The study addresses the challenge of translating sweat amino acid measurements into meaningful metabolic and blood-correlated insights by simultaneously quantifying sweat Phe concentration and sweat rate. The observed negative correlation between Phe concentration and sweat rate supports a diffusion-driven partitioning mechanism from interstitial fluid/blood, modulated by sweat dilution, especially once skin-derived Phe is depleted. Introducing the Phe secretion rate as a composite indicator reduces interindividual variability and enables quantitative estimation of exercise-induced AA loss and identification of individuals at higher metabolic risk who may benefit from targeted nutritional supplementation. The strong sweat–serum Phe correlations, further improved by sweat rate normalization, demonstrate that integrating sweat rate into analysis strengthens blood–sweat coupling and enhances the reliability of noninvasive monitoring.

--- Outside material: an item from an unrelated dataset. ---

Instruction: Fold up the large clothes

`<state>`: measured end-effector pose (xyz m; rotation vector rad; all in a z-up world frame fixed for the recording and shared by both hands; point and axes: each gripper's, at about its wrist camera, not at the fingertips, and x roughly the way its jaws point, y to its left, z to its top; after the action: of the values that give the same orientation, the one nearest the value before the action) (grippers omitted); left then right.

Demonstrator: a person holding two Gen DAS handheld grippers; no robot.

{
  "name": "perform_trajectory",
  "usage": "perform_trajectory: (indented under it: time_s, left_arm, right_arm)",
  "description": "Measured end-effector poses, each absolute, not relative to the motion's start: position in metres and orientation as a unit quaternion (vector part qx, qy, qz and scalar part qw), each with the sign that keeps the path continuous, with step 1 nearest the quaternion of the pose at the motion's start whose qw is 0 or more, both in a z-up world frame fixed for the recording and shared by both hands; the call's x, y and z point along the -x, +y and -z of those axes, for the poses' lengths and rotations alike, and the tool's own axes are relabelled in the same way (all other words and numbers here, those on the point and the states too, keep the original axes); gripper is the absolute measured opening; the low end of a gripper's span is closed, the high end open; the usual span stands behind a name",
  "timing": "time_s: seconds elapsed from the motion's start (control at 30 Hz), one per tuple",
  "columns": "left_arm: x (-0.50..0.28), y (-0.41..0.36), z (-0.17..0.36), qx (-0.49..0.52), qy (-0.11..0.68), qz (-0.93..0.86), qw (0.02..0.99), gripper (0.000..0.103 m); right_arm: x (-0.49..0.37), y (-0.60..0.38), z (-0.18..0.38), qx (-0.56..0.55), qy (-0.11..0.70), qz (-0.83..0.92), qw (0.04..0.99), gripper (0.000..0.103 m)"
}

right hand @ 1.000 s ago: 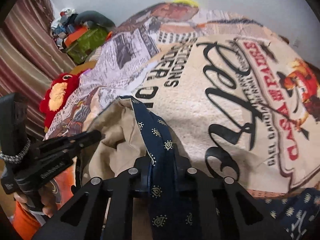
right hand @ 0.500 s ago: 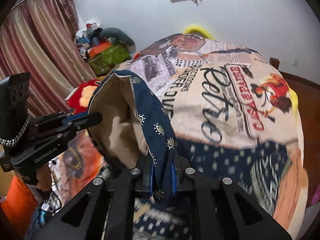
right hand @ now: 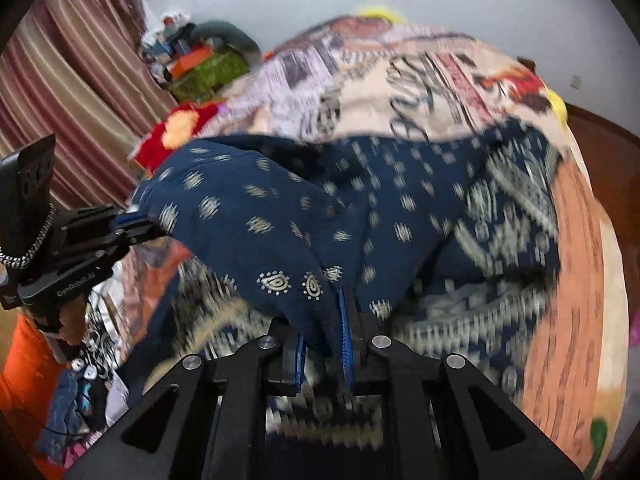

Together with robust on-body performance, selectivity, and microfluidic pH buffering, these findings validate the multimodal biochip as a practical tool for personalized exercise and dietary management, and as a platform for probing biomarker partitioning mechanisms.

Conclusion

This work presents a wearable multimodal biochip that concurrently measures sweat phenylalanine, chloride, and sweat rate, enabling direct electrocatalytic Phe sensing via an enzyme-mimicking PANI-based MIP and quantitative sweat loss readouts via vertically integrated microfluidics. Key contributions include: (i) demonstration of diffusion-dominated Phe partitioning with sweat dilution effects; (ii) introduction of a sweat Phe secretion rate to assess exercise-induced AA loss and metabolic risk with reduced interindividual variability; and (iii) establishment of strong sweat–serum Phe correlations that are further strengthened and unified across individuals by sweat rate normalization. Future work will expand subject cohorts with diverse metabolic phenotypes (e.g., PKU, obesity) to reinforce sweat–serum models, extend the approach to additional non-NMF amino acids, refine microfluidic buffering and sampling for low sweat rate conditions, and explore clinical translation for noninvasive, personalized diet (low-Phe) management.

Limitations

The study acknowledges limited subject numbers for correlation analyses, with detailed sweat–serum comparisons conducted on two subjects, necessitating larger cohorts to generalize findings. Correlations between sweat Phe and sweat rate are weaker at low sweat rates due to residual skin-derived Phe contributions, which may confound early-stage measurements before depletion. The cohort comprised healthy young males, limiting generalizability across genders and ages. The stable pH-buffered sensing window was demonstrated over the initial ~80 μL of continuous sweat, and long-duration buffering under varying conditions may require further optimization.